O anão coberto por um manto azul caindo no buraco argumenta que é preciso sim morrer
de vez em quando, algumas horas por dia, prova disso é o sono. Ao que o outro
anão, caindo nu por um buraco paralelo, não responde nada, pois está dormindo.
No fundo dos buracos há outros
buracos e cavando o fundo destes o centro da Terra pulsa vermelho e amarelo.
Mas ninguém consegue cavar porque as pedras são duras e quentes, não se movem
um milímetro nem mesmo mediante o uso de britadeiras. Alguém já tentou dinamite,
muitos ficaram feridos na explosão, boa parte da terra das paredes cedeu,
pensava-se que com a escavadeira seria fácil chegar de novo ao local das pedras
e que lá chegando não as encontrariam, pois estariam feitas em migalhas. Qual
não foi a nossa decepção ao chegar novamente perto do centro do mundo e
encontrar lá as mesmas pedras. É contra elas que os anões caindo no buraco se
espatifam.
O som que fazem ao se espatifarem
nas pedras é mole, líquido, e logo começam a ferver. O manto azul cai sobre os
corpos. A história acaba aqui.
Enquanto isso, no Palácio da
Justiça…
O presidente do Tribunal de Contas
alega ter comido um caqui da Dona Gislaine, a senhora que ficou rica da noite
pro dia vendendo caquis. Diz ele que gostou muito. “Gostei muitíssimo,” diz
ele.
As funcionárias vestem tailleurs e
andam de lá para cá com microssaias finíssimas, excitando a imaginação dos
filhos de funcionários eles mesmos jovens demais para o cargo.
Chico Buarque, por sua vez, recita
alguma frase de efeito baixinho, de si para si, incessantemente, empoleirado
sobre o tampo de fórmica de um balcão.
Os nossos amigos nos irritam a ponto
de cortarmos contato com todos eles. Isso se dá fora do Palácio, embora pouco
importe. Trancamo-nos em casa por dias e noites a fio, alimentando-nos apenas
de frango alaranjado.
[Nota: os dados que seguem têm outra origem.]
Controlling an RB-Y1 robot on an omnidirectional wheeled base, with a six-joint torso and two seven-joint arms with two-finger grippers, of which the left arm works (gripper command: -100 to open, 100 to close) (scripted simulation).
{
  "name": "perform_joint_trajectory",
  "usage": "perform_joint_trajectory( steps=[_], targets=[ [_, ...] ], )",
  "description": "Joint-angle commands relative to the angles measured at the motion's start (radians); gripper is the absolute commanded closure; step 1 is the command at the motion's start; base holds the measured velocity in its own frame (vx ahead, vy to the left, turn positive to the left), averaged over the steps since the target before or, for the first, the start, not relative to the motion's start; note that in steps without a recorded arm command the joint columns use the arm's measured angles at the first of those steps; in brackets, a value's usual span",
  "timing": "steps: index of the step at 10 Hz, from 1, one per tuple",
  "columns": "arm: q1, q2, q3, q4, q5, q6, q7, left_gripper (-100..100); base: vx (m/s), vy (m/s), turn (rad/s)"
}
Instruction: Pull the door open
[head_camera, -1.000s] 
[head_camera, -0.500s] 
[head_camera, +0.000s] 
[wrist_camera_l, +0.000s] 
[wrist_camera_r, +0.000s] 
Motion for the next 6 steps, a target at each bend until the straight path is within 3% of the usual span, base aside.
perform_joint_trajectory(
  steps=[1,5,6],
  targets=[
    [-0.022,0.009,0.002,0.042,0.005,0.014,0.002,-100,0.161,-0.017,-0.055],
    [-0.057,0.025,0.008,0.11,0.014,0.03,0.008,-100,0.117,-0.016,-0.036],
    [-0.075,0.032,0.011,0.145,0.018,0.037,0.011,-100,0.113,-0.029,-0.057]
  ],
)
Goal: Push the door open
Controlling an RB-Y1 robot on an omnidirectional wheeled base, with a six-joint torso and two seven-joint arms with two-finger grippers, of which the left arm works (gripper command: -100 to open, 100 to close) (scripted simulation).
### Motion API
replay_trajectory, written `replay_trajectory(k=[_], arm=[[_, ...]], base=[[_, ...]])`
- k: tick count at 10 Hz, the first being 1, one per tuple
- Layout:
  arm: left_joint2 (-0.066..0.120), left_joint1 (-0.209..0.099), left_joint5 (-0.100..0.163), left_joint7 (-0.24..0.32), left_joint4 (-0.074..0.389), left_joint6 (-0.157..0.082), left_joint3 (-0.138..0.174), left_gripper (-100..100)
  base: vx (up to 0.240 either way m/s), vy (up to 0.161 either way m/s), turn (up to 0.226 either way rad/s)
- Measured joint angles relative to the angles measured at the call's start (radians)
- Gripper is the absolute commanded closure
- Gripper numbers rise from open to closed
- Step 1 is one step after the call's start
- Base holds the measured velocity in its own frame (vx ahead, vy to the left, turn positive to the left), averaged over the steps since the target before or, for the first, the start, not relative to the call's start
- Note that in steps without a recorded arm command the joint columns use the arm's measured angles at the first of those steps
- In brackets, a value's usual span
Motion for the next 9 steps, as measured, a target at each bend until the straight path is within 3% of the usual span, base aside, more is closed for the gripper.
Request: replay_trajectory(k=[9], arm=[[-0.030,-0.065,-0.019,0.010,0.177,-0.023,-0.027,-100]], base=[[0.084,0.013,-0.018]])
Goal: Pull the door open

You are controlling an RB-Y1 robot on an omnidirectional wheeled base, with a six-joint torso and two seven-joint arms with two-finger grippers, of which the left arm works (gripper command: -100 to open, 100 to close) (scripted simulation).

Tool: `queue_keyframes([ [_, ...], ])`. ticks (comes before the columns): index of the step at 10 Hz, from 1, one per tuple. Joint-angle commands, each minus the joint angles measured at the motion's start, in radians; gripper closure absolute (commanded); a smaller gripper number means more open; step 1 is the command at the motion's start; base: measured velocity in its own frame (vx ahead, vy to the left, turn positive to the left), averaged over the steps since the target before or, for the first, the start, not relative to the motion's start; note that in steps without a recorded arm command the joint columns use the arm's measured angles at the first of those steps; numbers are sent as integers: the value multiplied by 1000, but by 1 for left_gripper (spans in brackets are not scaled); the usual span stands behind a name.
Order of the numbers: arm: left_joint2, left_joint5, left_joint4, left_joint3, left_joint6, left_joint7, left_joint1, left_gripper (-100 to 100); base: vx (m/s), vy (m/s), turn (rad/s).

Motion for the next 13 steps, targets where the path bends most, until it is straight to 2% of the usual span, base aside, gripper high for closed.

A casa é na verdade uma espécie de galpão, uma estrutura
aparentemente monolítica, sem janelas, sem portas, o acesso limitado à entrada
subterrânea que dá num túnel que dá no começo do mundo. Trinta milhões de
pessoas trancadas em casa, nessa casa, que é um galpão de mais ou menos
quinhentos metros quadrados situado entre duas das principais avenidas da
cidade, apertadas umas contra as outras, sofrendo. Sofrendo sozinhas. Pois os
amigos delas as irritam. Eles não entendem e não fazem questão de entender. E
isso é ruim. Parece que não dá pra pensar de outro jeito. Impossível argumentar
com essa gente.
O amigo próximo bate à porta,
acompanhado da namorada (a minha). Eles vinham enfrentando algumas dificuldades
em relação ao cumprimento de seus deveres cívicos. Alguns anões cobertos por
longos capuzes, a cara toda amassada na penumbra, tinham aparecido e os
impedido de votar nas últimas eleições municipais. Vêm agora me informar que, tendo feito uma visita ao TRE, voltaram a ser cidadãos. Isso se deu pouco antes do misterioso desaparecimento
de ambos. Foram encontrados dias mais tarde, dentro de um ônibus circular, com
escoriações e outros sinais de abuso. “Foram os anões?” Eu pergunto. Silêncio.
Vingança é tramada e colocada em
prática com sucesso. Daí resulta a situação descrita no começo do texto, aquela
dos dois anões caindo por buracos paralelos.
É um fim satisfatório? Voltar ao
começo? Tem sido muito usado em filmes ruins e videoclipes. Técnica barata. E
se o texto simplesmente acabasse sem dar aviso? Será preciso encontrar alguma
resolução para as pessoas amarguradas com seus amigos, aglomeradas no galpão,
murmurando incoerências? Elas se comunicam via celular. Mas apenas umas com as
outras. A rigor, ninguém ali é amigo de ninguém. Fazem solilóquios, sorriem em
momentos absurdos, inventam histórias a fim de distrair e desviar qualquer
ouvinte em potencial da verdadeira essência daquilo que gostariam de falar mas
jamais falarão porque só contariam a um amigo… Fim. De todo modo, você vai me perdoar: escrevo assim, dentre outras razões, porque estou caindo de sono.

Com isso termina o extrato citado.